Mitochondrial Protein Analysis by Immunoblotting

Immunoblotting was performed using 4–12% gradient gels through MOPS SDS-PAGE, as previously described [54 (link), 55 (link), 57 (link)–60 (link)]. Normalization of protein content was assessed using the Bradford Method [56 (link)]. Primary antibodies utilized in the study included the following: total OXPHOS Blue Native WV Antibody Cocktail (ab110412) (anti-NDUFA9 (complex I, ab14713, Abcam, Cambridge, MA), anti-SDHA (complex II, ab14715, Abcam), anti-UQCRC2 (complex III, ab14745, Abcam), anti-COX IV (complex IV, ab14744, Abcam), and anti-ATP5A (complex V/ATP Synthase, ab14748, Abcam)), anti-ATP5F1 (complex V/ATP Synthase, ab117991, Abcam), and anti-VDAC (#4866, Cell Signaling Technology, Danvers, MA). Goat anti-mouse IgG (H&L) horseradish peroxidase (HRP) conjugate 1:10,000 (Thermofisher Scientific) and goat anti-rabbit IgG HRP conjugate 1:5000 (Abcam) were used as the secondary antibodies. Normalization of protein content was through VDAC expression.
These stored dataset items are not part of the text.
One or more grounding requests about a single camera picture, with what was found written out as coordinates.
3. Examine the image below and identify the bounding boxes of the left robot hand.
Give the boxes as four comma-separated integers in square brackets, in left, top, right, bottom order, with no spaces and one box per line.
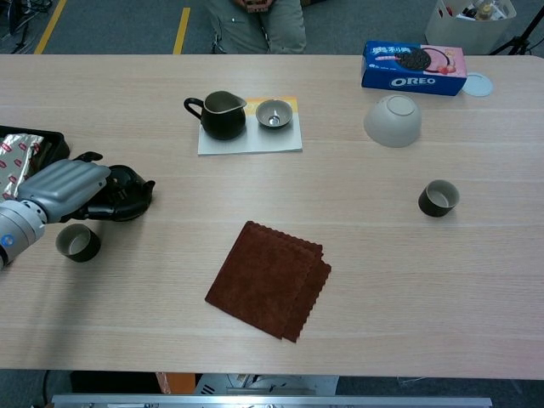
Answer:
[16,151,146,224]

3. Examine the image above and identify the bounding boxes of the black teapot with loop handle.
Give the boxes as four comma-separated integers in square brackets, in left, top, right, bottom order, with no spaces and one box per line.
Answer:
[101,164,156,223]

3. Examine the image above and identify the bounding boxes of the dark cup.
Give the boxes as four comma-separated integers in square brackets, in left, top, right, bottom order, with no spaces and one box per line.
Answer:
[417,178,461,218]
[55,223,102,264]

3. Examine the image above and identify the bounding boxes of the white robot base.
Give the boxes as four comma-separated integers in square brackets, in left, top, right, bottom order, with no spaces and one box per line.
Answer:
[193,373,340,396]

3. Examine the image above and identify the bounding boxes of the black tray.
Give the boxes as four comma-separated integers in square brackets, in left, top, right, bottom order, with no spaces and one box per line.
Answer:
[0,125,71,205]

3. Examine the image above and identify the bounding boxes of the silver foil snack pack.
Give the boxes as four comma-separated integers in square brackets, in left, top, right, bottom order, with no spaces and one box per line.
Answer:
[0,133,46,201]

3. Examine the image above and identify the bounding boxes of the black pouring pitcher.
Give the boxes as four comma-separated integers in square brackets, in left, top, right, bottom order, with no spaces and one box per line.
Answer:
[183,90,248,141]

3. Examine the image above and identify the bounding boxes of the black equipment stand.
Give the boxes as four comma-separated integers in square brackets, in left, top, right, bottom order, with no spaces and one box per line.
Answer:
[0,0,54,54]

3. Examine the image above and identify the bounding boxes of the white and orange booklet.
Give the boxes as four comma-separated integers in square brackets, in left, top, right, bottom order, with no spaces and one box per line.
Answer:
[197,95,304,157]

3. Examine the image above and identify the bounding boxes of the small grey strainer bowl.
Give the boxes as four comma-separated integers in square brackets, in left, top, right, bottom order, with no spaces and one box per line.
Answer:
[255,99,293,130]

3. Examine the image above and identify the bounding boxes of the brown folded cloth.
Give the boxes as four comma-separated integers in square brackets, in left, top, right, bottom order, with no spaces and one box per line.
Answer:
[204,220,332,344]

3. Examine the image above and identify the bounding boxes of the seated person in grey trousers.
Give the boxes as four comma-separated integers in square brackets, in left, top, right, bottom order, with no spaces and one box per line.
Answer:
[206,0,308,55]

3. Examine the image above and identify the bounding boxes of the upturned white bowl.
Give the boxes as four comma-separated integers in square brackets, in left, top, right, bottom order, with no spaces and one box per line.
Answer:
[363,94,423,149]

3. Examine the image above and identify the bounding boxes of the blue Oreo biscuit box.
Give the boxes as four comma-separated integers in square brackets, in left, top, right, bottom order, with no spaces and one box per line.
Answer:
[360,40,468,97]

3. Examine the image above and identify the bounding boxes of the white storage bin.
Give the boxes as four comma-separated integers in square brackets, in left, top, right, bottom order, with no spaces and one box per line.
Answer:
[424,0,518,55]

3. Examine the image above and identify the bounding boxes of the white round lid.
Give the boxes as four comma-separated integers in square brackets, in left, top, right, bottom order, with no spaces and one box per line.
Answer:
[461,71,495,98]

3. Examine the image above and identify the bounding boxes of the black tripod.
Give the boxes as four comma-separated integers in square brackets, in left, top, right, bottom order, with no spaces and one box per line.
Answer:
[488,3,544,56]

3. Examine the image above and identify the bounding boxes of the aluminium rail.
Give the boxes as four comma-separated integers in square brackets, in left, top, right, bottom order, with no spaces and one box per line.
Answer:
[50,394,493,408]
Chemiluminescence quantified with Radiance Chemiluminescent Substrate (Azure Biosystems, Dublin, CA), per manufacturer’s instructions and imaged using the G:Box Bioimaging system (Syngene, Frederick, MD). GeneSnap/GeneTools software (Syngene) was used to acquire images. Densitometry was analyzed using Fiji Software (NIH, Bethesda, MD).